SimulaQron Programming Examples

SimulaQron offers three ways to write quantum network programs, from highest-level to lowest-level:

  1. New SDK (examples/new-sdk/) — The recommended approach for simple quantum apps using the NetQASM SDK. Programs use NetQASMConnection and EPRSocket for quantum operations, and SimulaQronClassicalClient/SimulaQronClassicalServer for classical messaging. Start here if you are new to SimulaQron.

  2. Event-based (examples/event-based/) — Builds on the new SDK by adding a state-machine pattern for classical messaging.
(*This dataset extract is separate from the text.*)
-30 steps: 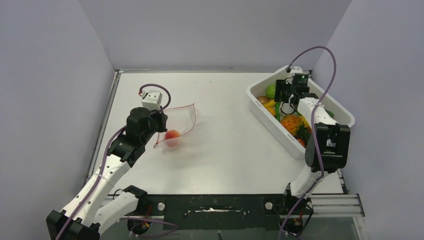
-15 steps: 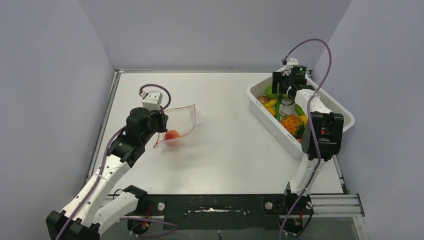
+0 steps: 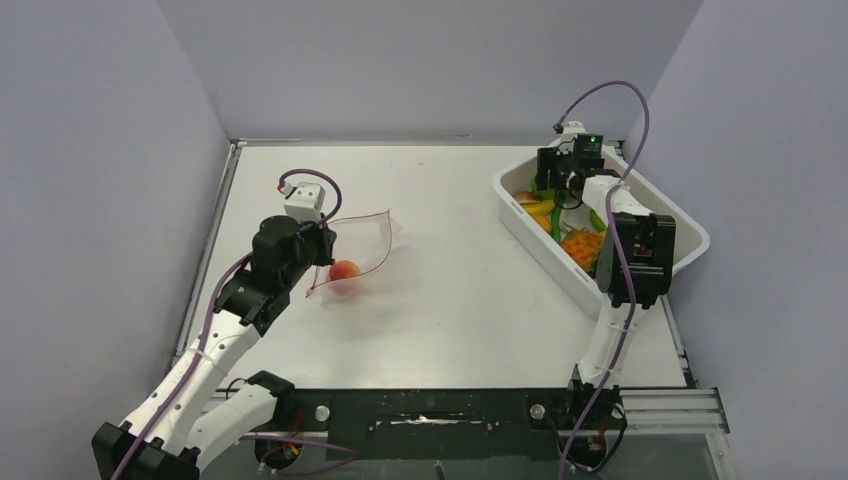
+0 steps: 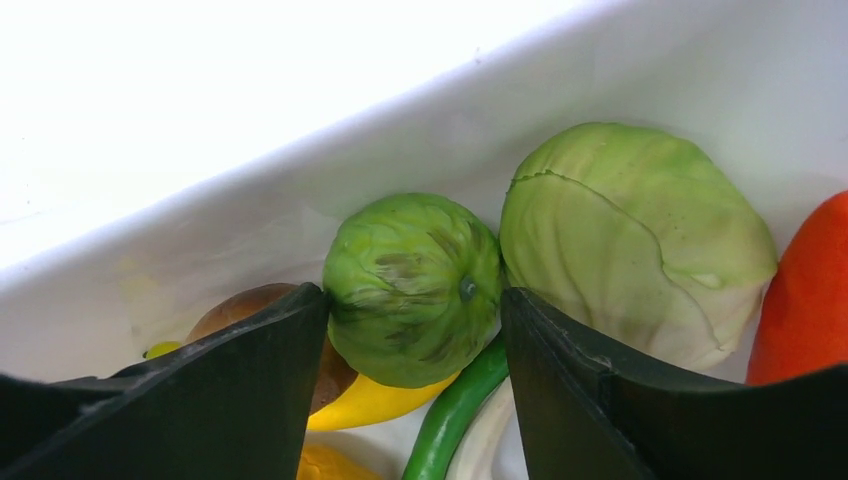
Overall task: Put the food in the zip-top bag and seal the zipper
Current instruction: Pick up the fake vegetable from the bin.
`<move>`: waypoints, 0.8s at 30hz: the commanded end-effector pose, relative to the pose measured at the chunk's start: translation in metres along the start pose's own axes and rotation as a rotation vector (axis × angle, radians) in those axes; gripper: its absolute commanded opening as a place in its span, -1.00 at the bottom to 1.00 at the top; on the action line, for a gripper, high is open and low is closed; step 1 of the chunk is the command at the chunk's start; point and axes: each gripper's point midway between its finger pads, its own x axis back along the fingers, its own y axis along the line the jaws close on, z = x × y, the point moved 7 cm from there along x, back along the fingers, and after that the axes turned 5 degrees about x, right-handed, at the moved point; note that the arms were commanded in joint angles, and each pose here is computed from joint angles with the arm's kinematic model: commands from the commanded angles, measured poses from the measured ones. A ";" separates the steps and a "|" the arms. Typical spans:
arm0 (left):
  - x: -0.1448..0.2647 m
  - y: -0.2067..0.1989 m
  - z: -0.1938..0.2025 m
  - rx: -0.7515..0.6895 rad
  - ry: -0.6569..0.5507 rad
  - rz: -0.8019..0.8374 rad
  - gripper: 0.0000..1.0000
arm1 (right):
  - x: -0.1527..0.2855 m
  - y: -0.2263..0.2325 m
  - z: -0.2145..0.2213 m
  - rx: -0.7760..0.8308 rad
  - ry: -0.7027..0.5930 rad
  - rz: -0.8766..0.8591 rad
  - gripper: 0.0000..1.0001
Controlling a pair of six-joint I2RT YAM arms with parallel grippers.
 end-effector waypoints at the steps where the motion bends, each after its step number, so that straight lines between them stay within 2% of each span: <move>1: 0.004 -0.006 -0.018 -0.003 -0.088 0.036 -1.00 | 0.001 -0.004 -0.023 0.038 -0.072 0.002 0.21; 5: 0.004 -0.006 -0.018 -0.003 -0.089 0.035 -1.00 | 0.000 -0.003 -0.020 0.047 -0.058 -0.002 0.15; 10: 0.004 -0.006 -0.018 -0.003 -0.091 0.036 -1.00 | -0.001 0.000 -0.018 0.056 -0.038 -0.011 0.35; 15: 0.004 -0.006 -0.018 -0.004 -0.090 0.036 -1.00 | -0.008 0.002 -0.015 0.063 -0.005 -0.024 0.37; 24: 0.005 -0.004 -0.019 -0.005 -0.097 0.026 -1.00 | 0.011 -0.003 -0.026 0.065 -0.011 0.051 -0.15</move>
Each node defines states, message handlers, and a dispatch table. This is the recommended pattern for protocols that interleave classical negotiation with quantum operations.

  3. Native mode (examples/native-mode/) — The low-level Twisted interface that talks directly to SimulaQron’s virtual quantum nodes. This is Python-specific and more verbose, but gives full control over the simulation backend.

How to get the examples

The code of the examples can be found in SimulaQron GitHub repository. Clone this repository using git:

git clone https://github.com/SoftwareQuTech/SimulaQron.git

All the examples can be found in the examples folder.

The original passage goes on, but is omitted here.